Monday, December 28, 2015

Creating Social Engagement

As the number of mass shootings continues to climb I, like everyone else, will put in my two cents about causes and possible solutions.

I do not believe the problem in the US is one of guns. It is a problem of culture and will not end until the culture changes. Luckily, culture is the sum of what each of us thinks, does, and says. That means we can change it by changing ourselves. This personally daunting task becomes easier as we see our friends and neighbors modeling the behavior. Each of us contains a multitude of selves and we just need to let the best of ourselves come out, repress the worst in ourselves, and reward the better actions of others.

In this post I won't be posting much in the way of references, but I believe that my argument is well supported by the evidence. I am looking at trends, not universals.

First, some words on "safe" and "comfortable". It is ingrained that these words belong together. In a recent survey on traffic in my city people were asked to prioritize the importance of a number of items. One of them was "Streets should be safe and comfortable". In fact, safety and comfort do not go together. If people feel too comfortable driving, they increase their speed which, off the highway, makes the street less safe. In the same way, we often feel most comfortable when we do not engage strangers, but we are social creatures and expanding our social circles makes us better people.

Violence against strangers tends to be perpetrated by people who are socially isolated. Social isolation is defined as a lack of contact with other people and it is deadly in a social animal like humans. The opposite of social isolation is social engagement. Increased social engagement makes us more capable in dealing with people in a variety of situations. It gives us greater control of our environment and makes us more aware of what is going on around us.

Here are some ways we can improve our culture and ourselves. Some are simpler than others. All require some effort, at least at the beginning.

You know that weird person you have noticed? The one that makes you a little uncomfortable? Next time you pass him/her, say hello. You need not converse, just acknowledge their existence as a fellow human being and move along. After a while you might make some small talk or even have a real discussion, but that is not a requirement. It is not likely, but eventually that person could turn into your best friend.

Join or start a group. Almost two hundred years ago Alexis de Tocqueville wrote: "Americans of all ages, all stations of life, and all types of disposition are forever forming associations." Prove him right. Join a book club, a bowling league, a soccer team, a bicycle club ... It doesn't have to require much time. Book clubs generally meet about once a month and you don't even have to read every book.

When you converse, listen to the other person. In general, allow them to have the last word. Listening does not signify assent. When it comes right down to it, you probably disagree with everyone around you on one topic or another. That doesn't mean you have to shun them. However... if someone's views are truly vile, feel free to call them on it. Tell the racist "I'm sorry, I could not disagree more. I think your beliefs are without support and if you act on them I will work against you." Again, this is hard, but with practice you will get better at it. If someone seems like they might be dangerous, report them.
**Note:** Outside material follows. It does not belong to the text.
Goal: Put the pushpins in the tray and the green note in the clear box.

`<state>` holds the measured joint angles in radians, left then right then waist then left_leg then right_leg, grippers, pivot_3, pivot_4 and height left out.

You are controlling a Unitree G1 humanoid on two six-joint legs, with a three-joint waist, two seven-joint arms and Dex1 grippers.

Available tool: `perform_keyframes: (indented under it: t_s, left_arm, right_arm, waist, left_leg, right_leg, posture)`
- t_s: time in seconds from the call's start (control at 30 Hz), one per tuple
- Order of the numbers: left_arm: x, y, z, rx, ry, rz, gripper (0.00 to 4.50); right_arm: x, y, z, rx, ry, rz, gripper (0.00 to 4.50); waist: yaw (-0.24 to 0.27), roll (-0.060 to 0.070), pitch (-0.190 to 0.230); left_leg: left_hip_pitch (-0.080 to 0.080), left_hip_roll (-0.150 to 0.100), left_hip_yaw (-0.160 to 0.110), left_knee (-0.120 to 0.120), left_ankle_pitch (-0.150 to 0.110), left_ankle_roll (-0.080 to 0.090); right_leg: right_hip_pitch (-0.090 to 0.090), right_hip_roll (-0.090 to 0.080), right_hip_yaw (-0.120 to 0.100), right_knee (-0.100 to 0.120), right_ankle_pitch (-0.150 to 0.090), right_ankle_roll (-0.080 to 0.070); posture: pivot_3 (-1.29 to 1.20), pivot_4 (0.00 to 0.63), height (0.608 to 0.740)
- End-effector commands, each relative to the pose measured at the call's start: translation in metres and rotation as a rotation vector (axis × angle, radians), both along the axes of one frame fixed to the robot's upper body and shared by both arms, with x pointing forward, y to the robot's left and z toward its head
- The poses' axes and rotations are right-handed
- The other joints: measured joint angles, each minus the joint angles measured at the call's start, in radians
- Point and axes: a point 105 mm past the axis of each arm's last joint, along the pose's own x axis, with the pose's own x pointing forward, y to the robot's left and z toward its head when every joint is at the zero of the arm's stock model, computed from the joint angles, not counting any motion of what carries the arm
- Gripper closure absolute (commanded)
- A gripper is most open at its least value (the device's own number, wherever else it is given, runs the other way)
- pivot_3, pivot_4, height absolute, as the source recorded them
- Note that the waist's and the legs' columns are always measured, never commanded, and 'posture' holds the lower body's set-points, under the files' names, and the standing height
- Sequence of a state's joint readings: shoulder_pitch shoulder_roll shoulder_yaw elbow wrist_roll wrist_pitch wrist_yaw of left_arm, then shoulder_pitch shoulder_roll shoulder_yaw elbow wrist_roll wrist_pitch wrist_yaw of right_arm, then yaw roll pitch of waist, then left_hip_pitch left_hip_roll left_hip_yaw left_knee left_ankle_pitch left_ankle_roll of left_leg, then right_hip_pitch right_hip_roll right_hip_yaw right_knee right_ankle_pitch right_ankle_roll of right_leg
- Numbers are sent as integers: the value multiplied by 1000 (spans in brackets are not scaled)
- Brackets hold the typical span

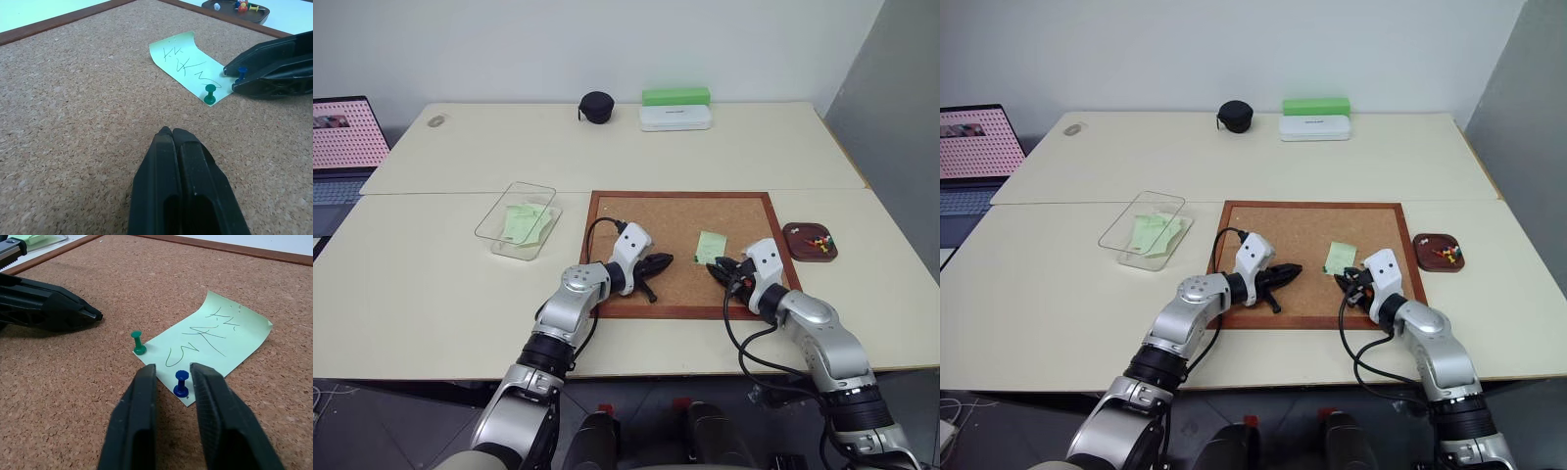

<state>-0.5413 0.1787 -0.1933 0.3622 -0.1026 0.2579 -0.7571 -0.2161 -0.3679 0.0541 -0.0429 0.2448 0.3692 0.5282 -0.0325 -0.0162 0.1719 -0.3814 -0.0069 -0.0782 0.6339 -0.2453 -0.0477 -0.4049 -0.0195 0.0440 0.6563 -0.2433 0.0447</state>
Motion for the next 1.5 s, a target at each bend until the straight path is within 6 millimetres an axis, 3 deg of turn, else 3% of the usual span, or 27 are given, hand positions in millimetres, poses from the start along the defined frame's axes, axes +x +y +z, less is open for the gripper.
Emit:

If someone asks you for help, provide it. There are, of course, requests and circumstances that make this unwise or infeasible, but make "yes" your default answer. You can take this a step further. If someone looks like they need help, offer it. A little harder is a change of attitude. Be more concerned that everyone who needs help gets it and less concerned that someone who is "undeserving" may be abusing the system.

Our built environment is often badly constructed for social interaction. Do not support this. In choosing a home we often look at the inside amenities. This is important, but don't forget the outside. Is there somewhere outside, facing the street, where you and a couple friends can sit down and watch the world go by. If not, is there a way to easily construct a sitting spot? If a home fails this simple test, don't buy or rent it. Inside, is there a room where you are likely to spend time that has windows on the street? If not, you will have no opportunity to get to know the daily life of your street. It is harder to integrate into a neighborhood if you never see your neighbors. On a nice evening, think about walking around the block. As you go around, say hello to folks. Ask them about their day. If you cannot do this comfortably or if no one is ever around to say hello, you have a bad neighborhood. Try to fix it or move.

Vote to make your community better even if it means increased taxes. If there is a ballot measure to build/improve schools, support it. More parks and improved public spaces, support it. Support it especially if it goes to other folks who have less than you. Send your support to the lowest income schools and neighborhoods. Make sure poor kids have good parks and athletic fields. Even better, make sure your community works to integrate people of all incomes and backgrounds into the same neighborhoods. If, as is common, your school board sets the boundaries of schools to keep rich and poor separate, confront the candidates and ask them to change. A unit of neighborhoods is the boundary for the local elementary school. If a school does not have a mix of incomes, bus the rich kids in. Better is to build more lower income housing throughout the town. This seems scary, but all the evidence shows it makes everyone better and safer.

Underlying all of this is an acknowledgement that we are all people. We differ in backgrounds and in how we think society should work. Communication and engagement teaches us about each other, how to get along, and how much we are alike. We exist in a biological ecosystem, but also in a social ecosystem. Make your ecosystems stronger by encouraging diversity and strong connections.